▶ Aim of the task
After going through the data, give the number of lines that contain the word "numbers" as your sole answer.

▶ Supplied data
========================================
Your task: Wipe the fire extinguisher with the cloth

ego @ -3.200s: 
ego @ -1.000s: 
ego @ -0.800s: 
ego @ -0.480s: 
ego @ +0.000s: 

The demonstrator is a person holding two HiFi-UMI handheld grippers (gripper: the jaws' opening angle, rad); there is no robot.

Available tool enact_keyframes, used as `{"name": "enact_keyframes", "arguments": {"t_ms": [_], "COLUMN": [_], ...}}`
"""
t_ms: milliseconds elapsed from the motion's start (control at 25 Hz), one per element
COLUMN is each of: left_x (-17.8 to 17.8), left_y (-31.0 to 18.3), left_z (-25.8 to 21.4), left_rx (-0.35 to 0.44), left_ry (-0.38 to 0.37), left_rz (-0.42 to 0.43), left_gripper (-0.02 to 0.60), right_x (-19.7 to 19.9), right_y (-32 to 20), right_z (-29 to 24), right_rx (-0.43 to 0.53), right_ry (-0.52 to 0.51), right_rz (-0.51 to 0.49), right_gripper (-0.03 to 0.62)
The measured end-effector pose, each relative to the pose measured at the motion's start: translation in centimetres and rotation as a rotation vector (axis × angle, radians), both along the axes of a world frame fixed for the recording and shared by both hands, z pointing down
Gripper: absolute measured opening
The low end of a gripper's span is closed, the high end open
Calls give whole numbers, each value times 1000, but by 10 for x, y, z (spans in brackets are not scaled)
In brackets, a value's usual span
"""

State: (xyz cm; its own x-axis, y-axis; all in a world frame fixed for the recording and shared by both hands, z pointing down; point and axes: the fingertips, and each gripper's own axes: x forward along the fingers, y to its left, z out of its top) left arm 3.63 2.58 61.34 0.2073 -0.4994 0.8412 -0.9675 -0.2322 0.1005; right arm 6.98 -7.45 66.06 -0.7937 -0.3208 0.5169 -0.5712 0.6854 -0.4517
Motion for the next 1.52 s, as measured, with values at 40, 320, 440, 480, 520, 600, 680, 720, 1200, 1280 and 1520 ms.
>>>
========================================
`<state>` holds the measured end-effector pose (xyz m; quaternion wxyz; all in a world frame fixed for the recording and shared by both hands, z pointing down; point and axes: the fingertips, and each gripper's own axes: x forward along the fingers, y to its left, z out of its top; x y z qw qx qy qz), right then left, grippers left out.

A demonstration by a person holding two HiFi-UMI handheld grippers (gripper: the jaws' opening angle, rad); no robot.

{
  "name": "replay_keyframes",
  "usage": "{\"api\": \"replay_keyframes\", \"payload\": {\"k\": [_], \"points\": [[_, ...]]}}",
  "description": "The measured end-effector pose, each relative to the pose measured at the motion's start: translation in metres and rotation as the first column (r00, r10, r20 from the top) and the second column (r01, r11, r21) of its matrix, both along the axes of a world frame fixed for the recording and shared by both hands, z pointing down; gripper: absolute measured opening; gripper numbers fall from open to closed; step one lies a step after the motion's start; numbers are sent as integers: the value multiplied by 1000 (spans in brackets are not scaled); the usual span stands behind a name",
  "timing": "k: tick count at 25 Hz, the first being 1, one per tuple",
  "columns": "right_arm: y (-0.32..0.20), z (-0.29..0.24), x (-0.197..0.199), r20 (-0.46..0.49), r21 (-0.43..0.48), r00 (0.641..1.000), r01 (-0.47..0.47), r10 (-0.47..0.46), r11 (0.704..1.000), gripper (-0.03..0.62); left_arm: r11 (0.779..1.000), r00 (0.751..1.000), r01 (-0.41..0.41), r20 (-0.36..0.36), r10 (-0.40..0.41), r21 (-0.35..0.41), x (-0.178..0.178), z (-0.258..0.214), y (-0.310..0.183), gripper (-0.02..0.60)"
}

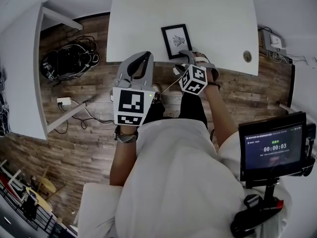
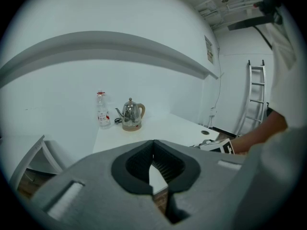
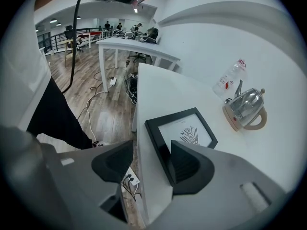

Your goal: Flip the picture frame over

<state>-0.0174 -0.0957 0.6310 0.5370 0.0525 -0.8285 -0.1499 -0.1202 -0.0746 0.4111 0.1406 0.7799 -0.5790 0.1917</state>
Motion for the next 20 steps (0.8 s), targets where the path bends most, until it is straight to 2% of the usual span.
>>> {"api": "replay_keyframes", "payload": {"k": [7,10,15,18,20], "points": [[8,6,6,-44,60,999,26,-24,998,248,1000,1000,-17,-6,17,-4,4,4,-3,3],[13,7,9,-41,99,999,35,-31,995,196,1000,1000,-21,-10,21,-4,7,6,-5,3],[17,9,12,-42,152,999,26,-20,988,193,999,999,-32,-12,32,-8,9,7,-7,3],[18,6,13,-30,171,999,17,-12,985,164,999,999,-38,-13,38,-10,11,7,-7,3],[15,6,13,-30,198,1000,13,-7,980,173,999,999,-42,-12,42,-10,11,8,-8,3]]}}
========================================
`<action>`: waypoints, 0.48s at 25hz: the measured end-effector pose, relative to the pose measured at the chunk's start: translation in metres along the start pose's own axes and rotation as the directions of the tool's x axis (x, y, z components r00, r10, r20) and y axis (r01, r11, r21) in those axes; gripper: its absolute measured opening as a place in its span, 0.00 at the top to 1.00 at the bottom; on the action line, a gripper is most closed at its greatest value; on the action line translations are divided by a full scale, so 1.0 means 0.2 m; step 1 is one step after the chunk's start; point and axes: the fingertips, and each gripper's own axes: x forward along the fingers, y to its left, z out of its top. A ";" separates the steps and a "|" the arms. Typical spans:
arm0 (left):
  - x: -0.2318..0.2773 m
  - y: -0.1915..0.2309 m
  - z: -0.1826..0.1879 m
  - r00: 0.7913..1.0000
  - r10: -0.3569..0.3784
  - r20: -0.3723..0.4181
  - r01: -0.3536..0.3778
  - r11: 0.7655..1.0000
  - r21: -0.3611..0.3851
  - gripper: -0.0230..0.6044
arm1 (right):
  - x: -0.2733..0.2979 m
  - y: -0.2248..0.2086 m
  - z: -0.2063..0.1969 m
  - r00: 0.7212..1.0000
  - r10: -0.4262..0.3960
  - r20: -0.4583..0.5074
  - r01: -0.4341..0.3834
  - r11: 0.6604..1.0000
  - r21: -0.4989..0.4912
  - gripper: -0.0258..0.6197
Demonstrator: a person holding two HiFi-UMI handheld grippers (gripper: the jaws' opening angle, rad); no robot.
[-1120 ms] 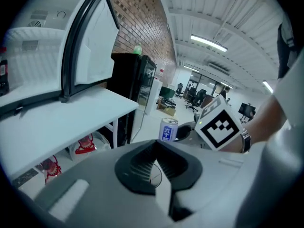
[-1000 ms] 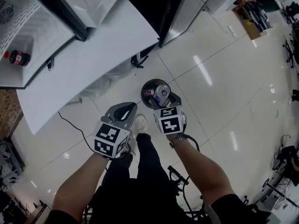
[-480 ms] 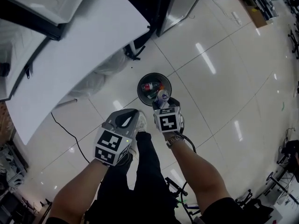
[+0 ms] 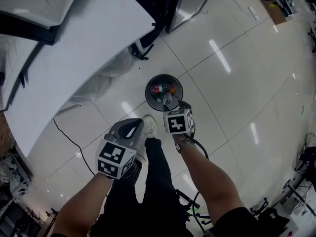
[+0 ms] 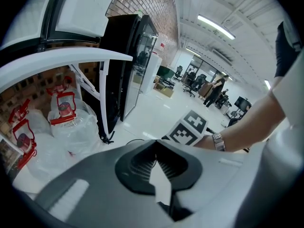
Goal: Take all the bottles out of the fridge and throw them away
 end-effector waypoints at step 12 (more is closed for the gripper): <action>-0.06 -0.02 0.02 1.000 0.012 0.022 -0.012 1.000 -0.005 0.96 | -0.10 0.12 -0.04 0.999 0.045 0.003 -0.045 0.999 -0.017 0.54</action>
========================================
▶ Completed exercise
2